I changed the grid dimensions from 64 x 1024 to 1024 x 64, and the GPU time decreased from 35 ms to 10 ms. This is the kind of performance I was expecting in the first place. But this begs the question:

How can the grid dimensions affect performance? It can’t be a memory coalescing issue since that is related to access operations WITHIN a warp. Any suggestions as to what’s going on??

Thanks!

Aside from an actual bug in the CUDA scheduler, the only other idea I can come up with would involve caching behavior. Do you access textures or constant memory in your kernel?

Did you modify your memory layout? If so, you may be hitting partition camping.

I don’t know how to modify the memory layout, so I doubt this is the problem.

Ah, you may be right! I forgot that i do access a texture in this kernel. I will attempt to duplicate this behavior using global memory instead of texture memory. If I can duplicate it, I will definitely get back to you guys. If I cannot, I will assume the behavior is related to caching.

Thanks to all of you.

Yeah my first thought was partition camping aswell. I posted a similar issue some months ago ( http://forums.nvidia.com/index.php?showtopic=106924 ) which was caused by partition camping.

Check the transposeNew projekt in the SDK for some great examples and good documentation on this issue…

Thanks guys,
Although I initially suspected caching behavior, I can CONFIRM that the problem was partition camping.

Block-columnwise vs. block-row wise does make a difference! All the multiprocessors are trying to access the same global memory partition in the block-column wise implemenation. This partition camping problem is worse for GPUs with a large number of multiprocessors (e.g. Tesla).
Partition camping was almost negligible for the GT 240 for this particular kernel.
Moral of the story: arrange your thread blocks in a row-wise manner.

It has nothing to do with the number of mutlitprocessors and everything to do with the number of memory banks. I am willing to bet that your column major order kernel runs much faster on a GTX275 or GTX295 (both 240 cores, just like a Tesla C1060), than on the C1060. The reason is that the GTX275/295 have 7 x 64 bit memory banks (448 bit interface), while the C1060 has 8x64 memory banks (512 bit interface). It is the combination of 8 memory banks and the column major access of half-warps (16 threads) that causes the camping phenomena, not the MP count.

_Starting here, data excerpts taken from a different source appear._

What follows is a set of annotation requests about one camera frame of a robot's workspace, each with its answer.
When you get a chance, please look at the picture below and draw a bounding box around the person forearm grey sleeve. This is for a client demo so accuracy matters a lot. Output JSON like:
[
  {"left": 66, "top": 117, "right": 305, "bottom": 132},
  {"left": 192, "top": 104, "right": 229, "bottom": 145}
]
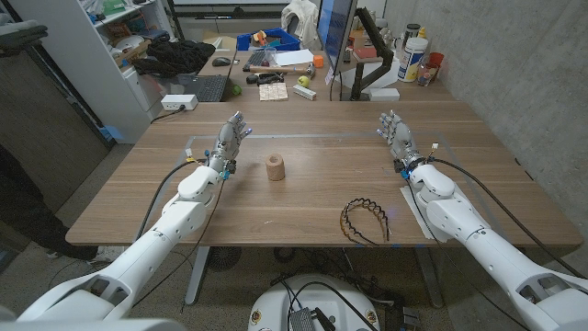
[{"left": 0, "top": 23, "right": 50, "bottom": 57}]

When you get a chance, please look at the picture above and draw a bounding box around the tan tape roll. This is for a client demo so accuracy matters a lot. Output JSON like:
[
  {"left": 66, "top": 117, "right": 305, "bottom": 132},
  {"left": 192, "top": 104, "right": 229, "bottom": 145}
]
[{"left": 265, "top": 153, "right": 287, "bottom": 182}]

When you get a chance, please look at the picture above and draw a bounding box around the white wipes canister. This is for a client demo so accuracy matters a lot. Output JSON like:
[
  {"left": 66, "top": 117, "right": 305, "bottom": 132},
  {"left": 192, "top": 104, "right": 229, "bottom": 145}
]
[{"left": 397, "top": 37, "right": 429, "bottom": 84}]

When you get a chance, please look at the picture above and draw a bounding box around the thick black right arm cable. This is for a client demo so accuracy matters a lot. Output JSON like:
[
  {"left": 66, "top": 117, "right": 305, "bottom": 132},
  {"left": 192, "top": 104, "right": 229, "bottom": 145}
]
[{"left": 430, "top": 156, "right": 588, "bottom": 280}]

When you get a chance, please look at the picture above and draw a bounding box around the flat white box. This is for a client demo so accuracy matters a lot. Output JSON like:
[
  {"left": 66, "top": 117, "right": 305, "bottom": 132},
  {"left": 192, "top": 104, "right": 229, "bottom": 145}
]
[{"left": 368, "top": 87, "right": 401, "bottom": 102}]

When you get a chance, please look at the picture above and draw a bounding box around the wooden block grid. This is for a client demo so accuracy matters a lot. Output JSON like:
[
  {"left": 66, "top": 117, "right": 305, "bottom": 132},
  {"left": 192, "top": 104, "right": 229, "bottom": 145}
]
[{"left": 258, "top": 82, "right": 289, "bottom": 102}]

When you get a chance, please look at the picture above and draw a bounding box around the black laptop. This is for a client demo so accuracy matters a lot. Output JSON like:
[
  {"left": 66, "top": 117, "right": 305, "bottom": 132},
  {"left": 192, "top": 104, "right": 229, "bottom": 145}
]
[{"left": 176, "top": 45, "right": 240, "bottom": 103}]

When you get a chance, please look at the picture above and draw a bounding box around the grey table leg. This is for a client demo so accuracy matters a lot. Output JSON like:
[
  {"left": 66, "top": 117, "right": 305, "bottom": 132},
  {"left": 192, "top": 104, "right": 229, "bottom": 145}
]
[
  {"left": 184, "top": 246, "right": 211, "bottom": 306},
  {"left": 413, "top": 247, "right": 446, "bottom": 309}
]

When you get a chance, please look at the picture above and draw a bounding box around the white paper sheet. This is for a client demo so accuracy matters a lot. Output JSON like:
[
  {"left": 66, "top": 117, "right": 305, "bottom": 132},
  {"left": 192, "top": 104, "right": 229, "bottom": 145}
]
[{"left": 274, "top": 49, "right": 315, "bottom": 67}]

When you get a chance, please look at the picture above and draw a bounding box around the black round floor fan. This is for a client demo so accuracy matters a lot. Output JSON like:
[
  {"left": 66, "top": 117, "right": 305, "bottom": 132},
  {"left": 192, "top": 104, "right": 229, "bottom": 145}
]
[{"left": 206, "top": 246, "right": 243, "bottom": 272}]

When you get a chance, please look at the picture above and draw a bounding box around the white paper towel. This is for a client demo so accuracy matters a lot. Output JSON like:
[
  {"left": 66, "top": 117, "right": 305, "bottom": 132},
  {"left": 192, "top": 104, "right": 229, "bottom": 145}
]
[{"left": 399, "top": 183, "right": 454, "bottom": 244}]

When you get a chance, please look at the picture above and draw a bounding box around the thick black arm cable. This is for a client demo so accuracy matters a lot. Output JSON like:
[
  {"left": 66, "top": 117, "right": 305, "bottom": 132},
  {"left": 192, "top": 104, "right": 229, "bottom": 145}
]
[
  {"left": 135, "top": 158, "right": 208, "bottom": 243},
  {"left": 430, "top": 156, "right": 588, "bottom": 280}
]

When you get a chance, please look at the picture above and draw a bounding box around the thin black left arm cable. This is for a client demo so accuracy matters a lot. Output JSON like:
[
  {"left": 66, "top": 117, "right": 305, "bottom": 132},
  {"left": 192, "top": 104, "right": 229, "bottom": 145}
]
[{"left": 131, "top": 177, "right": 226, "bottom": 308}]

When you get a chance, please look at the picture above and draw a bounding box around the white hanging jacket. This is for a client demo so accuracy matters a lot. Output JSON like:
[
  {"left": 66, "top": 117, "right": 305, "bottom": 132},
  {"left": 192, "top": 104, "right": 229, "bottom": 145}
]
[{"left": 280, "top": 0, "right": 321, "bottom": 45}]

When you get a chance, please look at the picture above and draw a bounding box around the white power adapter box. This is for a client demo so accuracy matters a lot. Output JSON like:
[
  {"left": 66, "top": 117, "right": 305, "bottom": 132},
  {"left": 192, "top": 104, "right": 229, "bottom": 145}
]
[{"left": 160, "top": 94, "right": 199, "bottom": 112}]

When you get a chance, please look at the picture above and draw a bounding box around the blue plastic bin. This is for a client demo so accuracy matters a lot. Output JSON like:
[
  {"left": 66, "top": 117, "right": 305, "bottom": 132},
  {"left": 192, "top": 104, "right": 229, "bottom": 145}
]
[{"left": 236, "top": 27, "right": 302, "bottom": 52}]

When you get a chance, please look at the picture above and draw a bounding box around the brown toothed headband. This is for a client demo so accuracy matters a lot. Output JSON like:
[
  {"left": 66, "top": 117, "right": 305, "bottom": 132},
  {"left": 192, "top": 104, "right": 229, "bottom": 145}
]
[{"left": 339, "top": 198, "right": 391, "bottom": 247}]

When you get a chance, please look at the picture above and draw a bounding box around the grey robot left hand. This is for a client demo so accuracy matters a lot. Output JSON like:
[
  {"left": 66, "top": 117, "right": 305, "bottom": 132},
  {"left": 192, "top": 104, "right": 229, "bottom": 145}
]
[{"left": 207, "top": 110, "right": 254, "bottom": 176}]

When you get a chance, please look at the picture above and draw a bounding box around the clear glass jar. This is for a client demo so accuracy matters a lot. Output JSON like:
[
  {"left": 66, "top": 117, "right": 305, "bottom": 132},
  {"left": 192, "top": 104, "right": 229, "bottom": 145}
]
[{"left": 416, "top": 62, "right": 438, "bottom": 87}]

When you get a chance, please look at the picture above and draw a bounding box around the black keyboard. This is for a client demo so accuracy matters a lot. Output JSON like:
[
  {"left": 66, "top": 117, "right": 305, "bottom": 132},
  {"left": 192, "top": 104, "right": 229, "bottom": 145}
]
[{"left": 242, "top": 49, "right": 267, "bottom": 73}]

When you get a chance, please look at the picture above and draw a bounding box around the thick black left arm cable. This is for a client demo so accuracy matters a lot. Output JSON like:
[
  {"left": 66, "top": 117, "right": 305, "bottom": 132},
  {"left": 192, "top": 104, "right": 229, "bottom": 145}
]
[{"left": 135, "top": 158, "right": 208, "bottom": 243}]

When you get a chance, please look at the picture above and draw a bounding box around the long white box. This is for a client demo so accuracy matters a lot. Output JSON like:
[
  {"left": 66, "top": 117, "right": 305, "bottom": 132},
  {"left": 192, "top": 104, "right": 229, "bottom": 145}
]
[{"left": 292, "top": 84, "right": 318, "bottom": 101}]

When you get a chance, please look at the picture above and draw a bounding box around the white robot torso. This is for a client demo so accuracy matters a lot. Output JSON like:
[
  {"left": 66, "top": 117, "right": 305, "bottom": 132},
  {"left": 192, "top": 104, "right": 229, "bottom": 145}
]
[{"left": 247, "top": 274, "right": 381, "bottom": 331}]

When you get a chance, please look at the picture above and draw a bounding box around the white shelf unit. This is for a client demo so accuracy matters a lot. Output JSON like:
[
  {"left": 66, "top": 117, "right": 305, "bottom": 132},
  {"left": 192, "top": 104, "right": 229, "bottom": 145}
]
[{"left": 8, "top": 0, "right": 175, "bottom": 143}]

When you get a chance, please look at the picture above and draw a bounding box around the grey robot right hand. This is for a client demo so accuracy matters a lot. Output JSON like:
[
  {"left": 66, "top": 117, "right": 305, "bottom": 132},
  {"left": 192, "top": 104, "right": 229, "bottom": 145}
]
[{"left": 376, "top": 109, "right": 426, "bottom": 174}]

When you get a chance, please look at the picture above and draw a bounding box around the black crumpled jacket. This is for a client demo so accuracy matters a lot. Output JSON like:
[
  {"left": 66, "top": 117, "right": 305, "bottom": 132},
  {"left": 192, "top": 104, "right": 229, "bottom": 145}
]
[{"left": 131, "top": 40, "right": 217, "bottom": 78}]

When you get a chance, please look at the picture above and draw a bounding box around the computer monitor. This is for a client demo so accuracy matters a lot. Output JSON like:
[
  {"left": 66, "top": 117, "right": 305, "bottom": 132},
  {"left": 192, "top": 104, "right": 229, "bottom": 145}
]
[{"left": 316, "top": 0, "right": 358, "bottom": 74}]

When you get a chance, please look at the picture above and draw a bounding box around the person in dark trousers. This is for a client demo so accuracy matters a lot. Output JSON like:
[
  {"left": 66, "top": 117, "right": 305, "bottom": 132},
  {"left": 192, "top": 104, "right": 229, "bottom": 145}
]
[{"left": 0, "top": 144, "right": 98, "bottom": 261}]

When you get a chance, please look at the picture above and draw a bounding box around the black tool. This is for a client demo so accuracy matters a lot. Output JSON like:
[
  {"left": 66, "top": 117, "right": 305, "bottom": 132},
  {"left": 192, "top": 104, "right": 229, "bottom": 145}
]
[{"left": 245, "top": 72, "right": 286, "bottom": 86}]

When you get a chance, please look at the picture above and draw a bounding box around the wooden handle hammer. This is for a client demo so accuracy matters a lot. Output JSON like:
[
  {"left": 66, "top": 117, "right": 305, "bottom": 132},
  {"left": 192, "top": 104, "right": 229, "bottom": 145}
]
[{"left": 247, "top": 62, "right": 317, "bottom": 78}]

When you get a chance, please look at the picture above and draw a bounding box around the black lid bottle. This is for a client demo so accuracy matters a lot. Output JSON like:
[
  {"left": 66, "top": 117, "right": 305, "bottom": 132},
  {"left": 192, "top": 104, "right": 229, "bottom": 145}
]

Well, I don’t experience partition camping on the GT 220 and GT 240, both 128-bit interfaces (2 x 64-bit banks). If 8 memory banks is a problem, so should 2 banks, since 8 is a multiple of 2. Therefore, in principle, the GT 220 and GT 240 should also suffer. In practice, they do not suffer significantly. These observations are not explained by your reasoning.

It isn’t my reasoning, it is NVIDIA (explained in the transpose white paper IIRC). But think about it for a second - if you have partition camping in a device with two memory banks, the worst case maximum bandwidth is 50% of the theoretical. If you have an 8 bank interface, the worst case maximum bandwidth is 12.5% of the theoretical maximum. Which case do you think might have a more noticeable effect on kernel performance?